Year by year a closely related need grows within our denomination at the front door as well. Calvin Theological Seminary is teaching more students than ever for more varied and broader ministry capacities. Yet those graduating to enter pastoral ministry have shrunk for a number of years, thus increasing annually the number of churches without pastors. Currently, around 130 of 1025 Christian Reformed congregations have no pastors. In Classis Niagara where I serve, five of thirteen congregations are without a pastor. Such situations stretch congregational needs and add more stress to pastors serving as counselors and occasional preachers to pastor-less churches. Unless more persons answer God’s call to parish ministry, some estimate that by 2020, one-quarter of Christian Reformed churches could be without pastors. (For related reflections, see Bruce Ballast, “Where Have All the Pastors Gone?”, The Banner, December, 2004, pp. 44-47.)

Attempting a Diagnosis

Why are so many pastors leaving the parish, disillusioned with the ministry or abandoning what they believed was a life calling? Why are fewer candidates entering pastoral ministry? Why are too many congregations losing their pastors, some serially, to less casualty-prone ministries such as teaching or institutional chaplaincy?
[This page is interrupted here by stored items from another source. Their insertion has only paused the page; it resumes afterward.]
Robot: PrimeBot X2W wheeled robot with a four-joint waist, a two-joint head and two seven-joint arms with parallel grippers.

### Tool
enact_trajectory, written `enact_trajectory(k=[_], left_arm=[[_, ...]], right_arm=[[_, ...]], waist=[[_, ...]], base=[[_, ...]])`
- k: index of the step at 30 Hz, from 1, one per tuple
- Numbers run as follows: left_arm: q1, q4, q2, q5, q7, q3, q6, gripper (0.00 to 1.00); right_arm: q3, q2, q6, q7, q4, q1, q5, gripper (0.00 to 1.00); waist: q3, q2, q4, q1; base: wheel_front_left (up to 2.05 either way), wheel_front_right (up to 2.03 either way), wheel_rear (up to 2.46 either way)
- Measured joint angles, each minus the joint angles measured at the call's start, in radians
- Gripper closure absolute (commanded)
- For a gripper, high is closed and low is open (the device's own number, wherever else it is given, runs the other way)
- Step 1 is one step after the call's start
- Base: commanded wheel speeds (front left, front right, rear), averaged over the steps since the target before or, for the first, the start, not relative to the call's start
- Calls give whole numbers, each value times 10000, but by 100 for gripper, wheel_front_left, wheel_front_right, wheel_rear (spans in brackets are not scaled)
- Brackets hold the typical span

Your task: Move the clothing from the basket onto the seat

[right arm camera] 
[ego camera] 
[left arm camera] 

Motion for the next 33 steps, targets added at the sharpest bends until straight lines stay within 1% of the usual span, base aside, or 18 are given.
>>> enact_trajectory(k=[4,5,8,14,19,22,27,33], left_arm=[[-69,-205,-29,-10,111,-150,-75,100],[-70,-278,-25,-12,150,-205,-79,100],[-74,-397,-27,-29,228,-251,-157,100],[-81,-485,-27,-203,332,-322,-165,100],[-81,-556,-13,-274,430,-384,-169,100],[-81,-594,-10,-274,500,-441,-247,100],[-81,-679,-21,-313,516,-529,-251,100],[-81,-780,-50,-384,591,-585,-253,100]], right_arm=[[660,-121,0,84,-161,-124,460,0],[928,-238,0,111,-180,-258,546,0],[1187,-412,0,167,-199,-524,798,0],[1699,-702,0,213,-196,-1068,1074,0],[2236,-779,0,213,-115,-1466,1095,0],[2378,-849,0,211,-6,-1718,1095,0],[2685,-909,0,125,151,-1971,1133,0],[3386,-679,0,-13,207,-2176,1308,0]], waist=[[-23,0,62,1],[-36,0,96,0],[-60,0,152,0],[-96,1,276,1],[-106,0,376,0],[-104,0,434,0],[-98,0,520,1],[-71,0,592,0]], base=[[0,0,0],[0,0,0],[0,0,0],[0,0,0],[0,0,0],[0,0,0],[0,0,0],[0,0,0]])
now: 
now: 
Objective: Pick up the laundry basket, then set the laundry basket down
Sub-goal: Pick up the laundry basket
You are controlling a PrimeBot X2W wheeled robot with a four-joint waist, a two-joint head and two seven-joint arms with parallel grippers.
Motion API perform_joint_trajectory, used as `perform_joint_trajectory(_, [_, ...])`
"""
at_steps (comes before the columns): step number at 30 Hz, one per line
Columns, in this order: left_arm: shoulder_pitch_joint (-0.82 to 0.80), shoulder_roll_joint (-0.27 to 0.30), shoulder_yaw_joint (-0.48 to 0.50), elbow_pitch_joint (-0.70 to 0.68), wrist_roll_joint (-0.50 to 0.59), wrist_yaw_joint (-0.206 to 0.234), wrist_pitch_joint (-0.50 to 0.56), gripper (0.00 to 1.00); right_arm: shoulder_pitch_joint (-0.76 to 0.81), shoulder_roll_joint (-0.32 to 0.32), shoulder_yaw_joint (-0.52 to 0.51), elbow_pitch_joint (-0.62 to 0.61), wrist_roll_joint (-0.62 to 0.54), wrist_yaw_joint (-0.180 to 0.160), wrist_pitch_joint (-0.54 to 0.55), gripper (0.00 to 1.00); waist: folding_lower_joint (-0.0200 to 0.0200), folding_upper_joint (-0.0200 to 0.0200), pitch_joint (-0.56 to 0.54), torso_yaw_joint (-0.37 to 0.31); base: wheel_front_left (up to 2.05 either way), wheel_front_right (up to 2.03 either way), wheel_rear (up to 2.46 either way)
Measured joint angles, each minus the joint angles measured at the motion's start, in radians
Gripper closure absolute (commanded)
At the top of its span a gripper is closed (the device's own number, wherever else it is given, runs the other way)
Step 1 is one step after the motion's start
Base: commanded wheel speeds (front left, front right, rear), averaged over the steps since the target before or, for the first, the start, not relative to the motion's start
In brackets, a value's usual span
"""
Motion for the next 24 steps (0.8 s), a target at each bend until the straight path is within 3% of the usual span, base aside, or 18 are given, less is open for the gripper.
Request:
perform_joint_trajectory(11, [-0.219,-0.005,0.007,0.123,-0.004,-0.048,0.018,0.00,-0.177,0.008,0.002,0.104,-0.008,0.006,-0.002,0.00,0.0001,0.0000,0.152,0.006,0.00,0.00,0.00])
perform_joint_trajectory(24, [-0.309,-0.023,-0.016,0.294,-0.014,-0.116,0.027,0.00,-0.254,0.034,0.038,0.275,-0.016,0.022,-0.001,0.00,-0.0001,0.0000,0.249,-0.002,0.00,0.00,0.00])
One general answer, applicable to all three questions, is that if pastors expect to lead, they often face congregations and councils that supposedly ask them to lead, but do not know how to support leadership or to model “followership.” Conflict and separation often follow. No matter how strong God’s call is personally to a given pastor, unless congregational lay leaders understand that leading requires a leader to encourage a ministry plan that the congregation is committed to implementing, wreckage will continue to mount in separated and deposed pastors and frustrated congregations with shrinking membership. Somehow, lay leaders, congregations and pastors have to work harder at this part of the “Charge to Elders” in the CRC’s form for “Ordination of Elders and Deacons”: “Be wise counselors who support and strengthen the pastor.”

Looking for Communally Workable Remedies

While not pleasant, those scenarios are realistic and necessary to consider in order to engage the issue.  Happily, within the CRCNA several existing programs and processes give opportunities for pastoral and lay leadership development. To open the front door further, for seven years Calvin Seminary has offered “Facing Your Future” for high school students who are willing seriously to consider ministry. In order to help close the back door, “Sustaining Pastoral Excellence” offers grants to pastors to organize peer learning groups.  I am pleased to belong to one such regional group that will begin meeting in January, 2005 to read, study and pray to maintain and further develop communal and personal spiritual disciplines and intellectual habits.

Finally, over the last year and a half an officially sponsored Leadership Development Team of the CRCNA has met often and produced a significant and far-reaching paper called, “Leadership: A Working Definition.” In future articles I propose to explore four distinct categories found in that paper and informed by a rich conversation among those lay and ordained leaders from the CRCNA and some denominational agencies who wrote it.